PROBLEM STATEMENT
Lines where the string "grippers" appears are to be copied from the entries below.

═════ MATERIAL SUPPLIED ═════

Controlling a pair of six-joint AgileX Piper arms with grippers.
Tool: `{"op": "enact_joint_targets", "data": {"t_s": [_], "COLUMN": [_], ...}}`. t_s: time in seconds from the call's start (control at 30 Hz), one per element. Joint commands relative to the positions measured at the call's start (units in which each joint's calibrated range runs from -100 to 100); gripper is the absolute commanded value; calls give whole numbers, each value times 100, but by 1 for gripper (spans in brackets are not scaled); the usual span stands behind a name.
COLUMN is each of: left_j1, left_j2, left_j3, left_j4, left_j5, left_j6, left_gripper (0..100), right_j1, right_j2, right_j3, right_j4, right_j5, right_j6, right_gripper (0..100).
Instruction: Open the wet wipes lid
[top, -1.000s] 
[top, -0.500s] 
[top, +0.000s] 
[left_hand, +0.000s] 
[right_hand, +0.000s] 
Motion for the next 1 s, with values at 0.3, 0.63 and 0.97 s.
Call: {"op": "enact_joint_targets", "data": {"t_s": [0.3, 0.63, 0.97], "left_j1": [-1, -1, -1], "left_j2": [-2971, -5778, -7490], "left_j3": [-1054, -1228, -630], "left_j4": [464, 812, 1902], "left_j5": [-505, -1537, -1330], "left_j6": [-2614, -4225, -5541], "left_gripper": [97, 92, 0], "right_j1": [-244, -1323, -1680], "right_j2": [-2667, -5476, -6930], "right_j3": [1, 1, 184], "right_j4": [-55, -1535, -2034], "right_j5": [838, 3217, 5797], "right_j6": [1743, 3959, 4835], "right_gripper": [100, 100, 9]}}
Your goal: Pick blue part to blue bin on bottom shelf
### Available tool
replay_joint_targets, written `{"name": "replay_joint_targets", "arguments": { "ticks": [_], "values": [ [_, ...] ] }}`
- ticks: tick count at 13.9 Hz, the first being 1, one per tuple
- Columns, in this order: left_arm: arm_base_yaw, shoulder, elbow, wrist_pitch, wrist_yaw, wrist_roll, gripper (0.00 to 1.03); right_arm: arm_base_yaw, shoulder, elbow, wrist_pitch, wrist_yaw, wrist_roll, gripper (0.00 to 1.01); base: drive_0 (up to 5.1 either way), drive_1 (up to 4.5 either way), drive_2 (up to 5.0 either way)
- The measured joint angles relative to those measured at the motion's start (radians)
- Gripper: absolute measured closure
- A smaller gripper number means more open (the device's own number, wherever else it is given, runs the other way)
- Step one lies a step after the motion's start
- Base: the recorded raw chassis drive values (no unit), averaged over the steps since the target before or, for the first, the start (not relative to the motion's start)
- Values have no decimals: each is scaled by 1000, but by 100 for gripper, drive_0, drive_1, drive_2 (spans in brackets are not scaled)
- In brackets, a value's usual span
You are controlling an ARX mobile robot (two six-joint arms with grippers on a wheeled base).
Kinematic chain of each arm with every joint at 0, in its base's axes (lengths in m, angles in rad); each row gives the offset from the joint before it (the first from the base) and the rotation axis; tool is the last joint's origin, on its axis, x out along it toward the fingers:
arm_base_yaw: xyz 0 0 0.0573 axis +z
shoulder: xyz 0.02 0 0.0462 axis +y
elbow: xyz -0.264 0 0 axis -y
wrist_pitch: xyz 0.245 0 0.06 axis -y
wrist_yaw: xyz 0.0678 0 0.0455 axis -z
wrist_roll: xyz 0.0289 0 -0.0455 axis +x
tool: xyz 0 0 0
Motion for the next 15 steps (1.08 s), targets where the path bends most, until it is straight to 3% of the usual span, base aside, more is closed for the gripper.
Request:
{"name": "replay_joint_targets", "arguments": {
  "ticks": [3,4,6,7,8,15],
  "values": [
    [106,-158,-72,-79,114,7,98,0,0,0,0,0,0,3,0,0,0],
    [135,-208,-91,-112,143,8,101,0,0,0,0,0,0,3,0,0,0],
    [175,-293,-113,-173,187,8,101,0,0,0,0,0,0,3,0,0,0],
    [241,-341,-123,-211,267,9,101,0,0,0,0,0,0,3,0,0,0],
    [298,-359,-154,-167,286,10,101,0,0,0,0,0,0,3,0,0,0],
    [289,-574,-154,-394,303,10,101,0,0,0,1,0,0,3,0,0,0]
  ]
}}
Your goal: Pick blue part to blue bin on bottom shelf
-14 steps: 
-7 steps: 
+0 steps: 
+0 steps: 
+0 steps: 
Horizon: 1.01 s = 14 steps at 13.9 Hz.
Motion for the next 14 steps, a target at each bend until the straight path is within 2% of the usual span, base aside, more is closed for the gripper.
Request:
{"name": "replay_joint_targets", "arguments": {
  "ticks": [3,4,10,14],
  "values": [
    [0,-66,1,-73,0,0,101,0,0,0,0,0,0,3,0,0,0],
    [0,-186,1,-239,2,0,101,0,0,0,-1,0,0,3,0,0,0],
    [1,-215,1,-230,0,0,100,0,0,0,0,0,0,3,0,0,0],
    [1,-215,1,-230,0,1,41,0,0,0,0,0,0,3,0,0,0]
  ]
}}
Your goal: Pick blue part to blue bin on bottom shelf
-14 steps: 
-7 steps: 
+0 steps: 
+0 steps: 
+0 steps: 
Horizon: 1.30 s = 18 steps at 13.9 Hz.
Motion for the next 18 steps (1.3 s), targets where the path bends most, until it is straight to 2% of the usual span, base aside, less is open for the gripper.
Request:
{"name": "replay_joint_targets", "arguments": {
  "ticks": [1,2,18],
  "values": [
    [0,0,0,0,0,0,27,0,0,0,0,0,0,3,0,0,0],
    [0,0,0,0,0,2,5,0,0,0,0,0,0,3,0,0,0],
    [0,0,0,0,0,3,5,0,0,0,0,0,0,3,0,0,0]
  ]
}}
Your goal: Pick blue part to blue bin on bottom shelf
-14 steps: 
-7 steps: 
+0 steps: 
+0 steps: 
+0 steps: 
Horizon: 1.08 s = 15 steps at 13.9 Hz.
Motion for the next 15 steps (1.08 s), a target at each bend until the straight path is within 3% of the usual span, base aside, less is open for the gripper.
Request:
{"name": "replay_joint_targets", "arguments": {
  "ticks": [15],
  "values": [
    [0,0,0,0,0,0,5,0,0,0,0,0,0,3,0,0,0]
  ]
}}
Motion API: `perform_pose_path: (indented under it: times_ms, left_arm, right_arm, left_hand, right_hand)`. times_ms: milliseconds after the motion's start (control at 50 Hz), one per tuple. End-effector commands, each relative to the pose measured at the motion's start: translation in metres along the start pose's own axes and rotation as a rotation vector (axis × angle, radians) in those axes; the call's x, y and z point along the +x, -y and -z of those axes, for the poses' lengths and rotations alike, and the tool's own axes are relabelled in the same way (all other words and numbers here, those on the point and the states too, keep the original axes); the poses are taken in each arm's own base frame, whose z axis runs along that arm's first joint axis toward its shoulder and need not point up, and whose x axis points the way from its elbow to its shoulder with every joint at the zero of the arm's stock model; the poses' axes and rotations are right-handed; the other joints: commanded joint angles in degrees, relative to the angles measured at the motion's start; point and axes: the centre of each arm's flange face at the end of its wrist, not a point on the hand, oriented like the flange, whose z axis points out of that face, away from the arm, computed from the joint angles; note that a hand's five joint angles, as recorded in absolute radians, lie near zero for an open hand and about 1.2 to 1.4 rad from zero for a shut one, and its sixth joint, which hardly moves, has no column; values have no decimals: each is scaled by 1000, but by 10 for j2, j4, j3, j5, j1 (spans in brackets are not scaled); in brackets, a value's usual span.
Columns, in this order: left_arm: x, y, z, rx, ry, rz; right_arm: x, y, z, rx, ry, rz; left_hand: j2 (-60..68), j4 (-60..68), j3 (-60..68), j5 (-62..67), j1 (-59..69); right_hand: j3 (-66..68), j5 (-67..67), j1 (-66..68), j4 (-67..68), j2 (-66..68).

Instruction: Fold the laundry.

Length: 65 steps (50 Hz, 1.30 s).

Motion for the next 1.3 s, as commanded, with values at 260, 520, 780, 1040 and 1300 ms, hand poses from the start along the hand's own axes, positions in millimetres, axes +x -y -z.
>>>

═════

RESPONSE TO THE EXERCISE
Controlling a pair of six-joint AgileX Piper arms with grippers.
You are controlling an ARX mobile robot (two six-joint arms with grippers on a wheeled base).

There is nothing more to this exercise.